## About this task
Take every line from the listing below that contains "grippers".
[[ Dataset, beginning ]]
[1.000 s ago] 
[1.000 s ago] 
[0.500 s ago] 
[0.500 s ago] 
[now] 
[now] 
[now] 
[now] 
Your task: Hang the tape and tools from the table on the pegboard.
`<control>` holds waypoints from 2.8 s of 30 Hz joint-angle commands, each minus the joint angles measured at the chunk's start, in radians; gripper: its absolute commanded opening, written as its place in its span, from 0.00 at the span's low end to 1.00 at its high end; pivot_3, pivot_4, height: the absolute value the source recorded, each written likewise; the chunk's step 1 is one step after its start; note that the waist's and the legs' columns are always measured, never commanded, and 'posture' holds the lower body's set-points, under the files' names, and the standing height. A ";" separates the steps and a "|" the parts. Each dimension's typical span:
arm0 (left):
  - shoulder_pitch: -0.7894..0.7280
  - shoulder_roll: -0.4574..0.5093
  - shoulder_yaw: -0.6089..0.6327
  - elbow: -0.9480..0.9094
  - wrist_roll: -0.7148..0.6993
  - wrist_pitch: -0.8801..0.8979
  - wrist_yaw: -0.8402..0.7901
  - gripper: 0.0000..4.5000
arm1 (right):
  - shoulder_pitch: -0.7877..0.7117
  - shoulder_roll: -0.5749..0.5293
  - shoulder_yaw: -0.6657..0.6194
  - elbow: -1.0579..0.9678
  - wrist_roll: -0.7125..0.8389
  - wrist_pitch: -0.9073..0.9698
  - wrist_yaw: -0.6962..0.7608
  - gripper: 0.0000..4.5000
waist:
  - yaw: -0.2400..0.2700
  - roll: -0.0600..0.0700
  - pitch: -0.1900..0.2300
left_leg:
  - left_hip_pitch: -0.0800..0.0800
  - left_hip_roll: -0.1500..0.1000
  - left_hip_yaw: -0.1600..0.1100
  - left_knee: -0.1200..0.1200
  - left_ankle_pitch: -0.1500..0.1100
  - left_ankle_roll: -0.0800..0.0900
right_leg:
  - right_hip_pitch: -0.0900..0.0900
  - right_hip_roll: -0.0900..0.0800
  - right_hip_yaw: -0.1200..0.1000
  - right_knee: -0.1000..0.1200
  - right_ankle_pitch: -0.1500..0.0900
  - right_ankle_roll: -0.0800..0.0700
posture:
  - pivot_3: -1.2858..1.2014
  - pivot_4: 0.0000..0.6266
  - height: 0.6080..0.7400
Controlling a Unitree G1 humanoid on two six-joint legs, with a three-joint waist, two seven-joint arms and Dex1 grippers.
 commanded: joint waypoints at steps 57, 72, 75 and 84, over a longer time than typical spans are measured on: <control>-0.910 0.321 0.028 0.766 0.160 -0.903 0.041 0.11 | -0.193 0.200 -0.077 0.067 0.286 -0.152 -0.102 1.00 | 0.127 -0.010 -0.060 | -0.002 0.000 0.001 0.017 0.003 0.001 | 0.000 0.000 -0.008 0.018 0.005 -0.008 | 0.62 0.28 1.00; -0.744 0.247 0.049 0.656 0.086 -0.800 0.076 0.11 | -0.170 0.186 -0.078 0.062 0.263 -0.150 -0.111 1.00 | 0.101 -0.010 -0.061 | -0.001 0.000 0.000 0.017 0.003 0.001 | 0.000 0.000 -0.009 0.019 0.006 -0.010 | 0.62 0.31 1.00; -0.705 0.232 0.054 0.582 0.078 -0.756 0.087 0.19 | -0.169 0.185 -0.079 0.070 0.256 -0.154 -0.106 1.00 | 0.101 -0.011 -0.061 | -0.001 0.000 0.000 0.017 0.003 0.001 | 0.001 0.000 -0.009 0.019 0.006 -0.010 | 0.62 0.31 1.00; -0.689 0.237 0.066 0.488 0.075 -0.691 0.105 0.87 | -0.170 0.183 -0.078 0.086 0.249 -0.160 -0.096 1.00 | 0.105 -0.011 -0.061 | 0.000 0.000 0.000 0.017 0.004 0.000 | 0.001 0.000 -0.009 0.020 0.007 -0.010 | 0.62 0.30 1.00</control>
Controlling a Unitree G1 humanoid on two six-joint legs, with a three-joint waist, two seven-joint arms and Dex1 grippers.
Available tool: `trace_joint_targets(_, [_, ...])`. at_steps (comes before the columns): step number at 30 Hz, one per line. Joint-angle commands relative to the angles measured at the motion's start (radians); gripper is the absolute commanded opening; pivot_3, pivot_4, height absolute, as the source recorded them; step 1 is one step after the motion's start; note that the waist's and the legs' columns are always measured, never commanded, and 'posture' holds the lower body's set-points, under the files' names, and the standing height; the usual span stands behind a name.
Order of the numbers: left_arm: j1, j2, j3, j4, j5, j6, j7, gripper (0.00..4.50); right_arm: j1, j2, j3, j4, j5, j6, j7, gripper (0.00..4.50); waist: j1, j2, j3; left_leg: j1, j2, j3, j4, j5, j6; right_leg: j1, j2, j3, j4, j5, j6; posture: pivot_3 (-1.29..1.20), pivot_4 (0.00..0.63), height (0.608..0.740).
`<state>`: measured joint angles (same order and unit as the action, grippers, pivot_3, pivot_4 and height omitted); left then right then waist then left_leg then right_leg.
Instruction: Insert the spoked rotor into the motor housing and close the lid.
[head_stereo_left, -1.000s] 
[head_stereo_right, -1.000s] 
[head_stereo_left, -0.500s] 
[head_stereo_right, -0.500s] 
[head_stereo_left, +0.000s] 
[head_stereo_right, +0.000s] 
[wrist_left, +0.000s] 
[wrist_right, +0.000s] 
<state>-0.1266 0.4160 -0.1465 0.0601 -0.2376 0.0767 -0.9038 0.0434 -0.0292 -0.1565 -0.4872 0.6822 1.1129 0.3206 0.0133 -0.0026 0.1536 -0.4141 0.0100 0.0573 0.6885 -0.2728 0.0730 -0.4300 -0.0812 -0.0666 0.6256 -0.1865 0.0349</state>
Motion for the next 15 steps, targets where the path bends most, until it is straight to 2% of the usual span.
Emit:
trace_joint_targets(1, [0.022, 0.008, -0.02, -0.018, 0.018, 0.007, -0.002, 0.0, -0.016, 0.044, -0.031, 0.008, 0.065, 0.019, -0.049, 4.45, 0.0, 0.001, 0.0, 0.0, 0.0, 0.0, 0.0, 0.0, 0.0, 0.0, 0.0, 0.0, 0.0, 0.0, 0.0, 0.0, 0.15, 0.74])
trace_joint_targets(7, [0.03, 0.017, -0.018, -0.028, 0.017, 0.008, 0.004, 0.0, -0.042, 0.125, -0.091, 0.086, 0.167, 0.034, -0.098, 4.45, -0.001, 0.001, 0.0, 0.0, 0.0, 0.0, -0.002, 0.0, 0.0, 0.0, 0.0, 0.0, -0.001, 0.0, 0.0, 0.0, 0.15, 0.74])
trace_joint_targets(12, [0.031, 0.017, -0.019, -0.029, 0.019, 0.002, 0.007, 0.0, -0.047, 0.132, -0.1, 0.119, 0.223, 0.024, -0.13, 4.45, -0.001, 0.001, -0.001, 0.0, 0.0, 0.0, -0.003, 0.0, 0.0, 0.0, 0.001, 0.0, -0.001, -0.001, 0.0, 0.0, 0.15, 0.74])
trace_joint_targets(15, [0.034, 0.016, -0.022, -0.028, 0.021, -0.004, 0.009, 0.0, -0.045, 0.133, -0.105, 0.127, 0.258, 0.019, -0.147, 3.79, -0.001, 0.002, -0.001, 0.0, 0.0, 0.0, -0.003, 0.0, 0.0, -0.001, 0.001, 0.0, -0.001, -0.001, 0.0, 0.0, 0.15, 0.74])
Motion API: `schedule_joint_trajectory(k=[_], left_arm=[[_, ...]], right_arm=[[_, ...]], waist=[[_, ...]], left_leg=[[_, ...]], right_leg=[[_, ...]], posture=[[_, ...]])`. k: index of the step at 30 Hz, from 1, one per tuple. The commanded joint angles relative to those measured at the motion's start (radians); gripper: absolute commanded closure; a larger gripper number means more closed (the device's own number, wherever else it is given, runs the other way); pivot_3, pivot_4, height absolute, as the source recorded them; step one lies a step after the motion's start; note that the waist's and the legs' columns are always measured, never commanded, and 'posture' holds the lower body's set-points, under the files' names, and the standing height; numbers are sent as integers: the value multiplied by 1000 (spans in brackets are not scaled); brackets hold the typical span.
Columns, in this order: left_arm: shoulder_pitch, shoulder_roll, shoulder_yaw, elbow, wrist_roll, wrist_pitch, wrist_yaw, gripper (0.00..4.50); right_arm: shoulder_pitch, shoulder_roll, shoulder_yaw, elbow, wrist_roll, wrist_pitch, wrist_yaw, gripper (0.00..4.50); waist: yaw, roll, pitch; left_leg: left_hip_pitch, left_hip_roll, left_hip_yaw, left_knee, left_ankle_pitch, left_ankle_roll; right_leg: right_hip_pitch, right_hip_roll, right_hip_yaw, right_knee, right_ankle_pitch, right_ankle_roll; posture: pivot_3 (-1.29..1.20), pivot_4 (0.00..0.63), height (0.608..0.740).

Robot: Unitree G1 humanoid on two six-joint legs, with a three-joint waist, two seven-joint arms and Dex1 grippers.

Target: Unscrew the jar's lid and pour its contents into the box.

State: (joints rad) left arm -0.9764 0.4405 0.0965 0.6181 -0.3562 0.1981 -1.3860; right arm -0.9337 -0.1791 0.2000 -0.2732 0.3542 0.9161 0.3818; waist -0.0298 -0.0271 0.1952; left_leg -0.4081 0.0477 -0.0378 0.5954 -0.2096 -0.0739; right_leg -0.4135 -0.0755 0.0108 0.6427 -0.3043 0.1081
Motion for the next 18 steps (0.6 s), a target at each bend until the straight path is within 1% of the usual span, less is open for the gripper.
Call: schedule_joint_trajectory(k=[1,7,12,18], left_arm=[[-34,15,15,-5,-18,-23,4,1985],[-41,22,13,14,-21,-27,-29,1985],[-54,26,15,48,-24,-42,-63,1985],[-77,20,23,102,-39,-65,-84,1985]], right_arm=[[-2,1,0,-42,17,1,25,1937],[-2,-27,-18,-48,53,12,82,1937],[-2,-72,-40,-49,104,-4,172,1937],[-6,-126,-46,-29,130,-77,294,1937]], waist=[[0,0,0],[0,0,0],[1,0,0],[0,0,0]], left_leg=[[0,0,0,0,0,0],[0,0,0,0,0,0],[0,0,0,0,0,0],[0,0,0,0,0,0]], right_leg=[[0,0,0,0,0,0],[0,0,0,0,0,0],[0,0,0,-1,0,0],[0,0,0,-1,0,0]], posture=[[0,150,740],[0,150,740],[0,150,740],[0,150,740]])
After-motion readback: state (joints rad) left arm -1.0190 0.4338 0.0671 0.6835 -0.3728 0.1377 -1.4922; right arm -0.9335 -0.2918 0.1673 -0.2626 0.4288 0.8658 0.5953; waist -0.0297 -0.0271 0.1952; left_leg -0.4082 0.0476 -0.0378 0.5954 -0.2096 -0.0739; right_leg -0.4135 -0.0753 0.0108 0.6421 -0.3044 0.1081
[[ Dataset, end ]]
## Output for this task
Controlling a Unitree G1 humanoid on two six-joint legs, with a three-joint waist, two seven-joint arms and Dex1 grippers.
Controlling a Unitree G1 humanoid on two six-joint legs, with a three-joint waist, two seven-joint arms and Dex1 grippers.
`<state>`: measured joint angles (same order and unit as the action, grippers, pivot_3, pivot_4 and height omitted); left then right then waist then left_leg then right_leg.
Robot: Unitree G1 humanoid on two six-joint legs, with a three-joint waist, two seven-joint arms and Dex1 grippers.

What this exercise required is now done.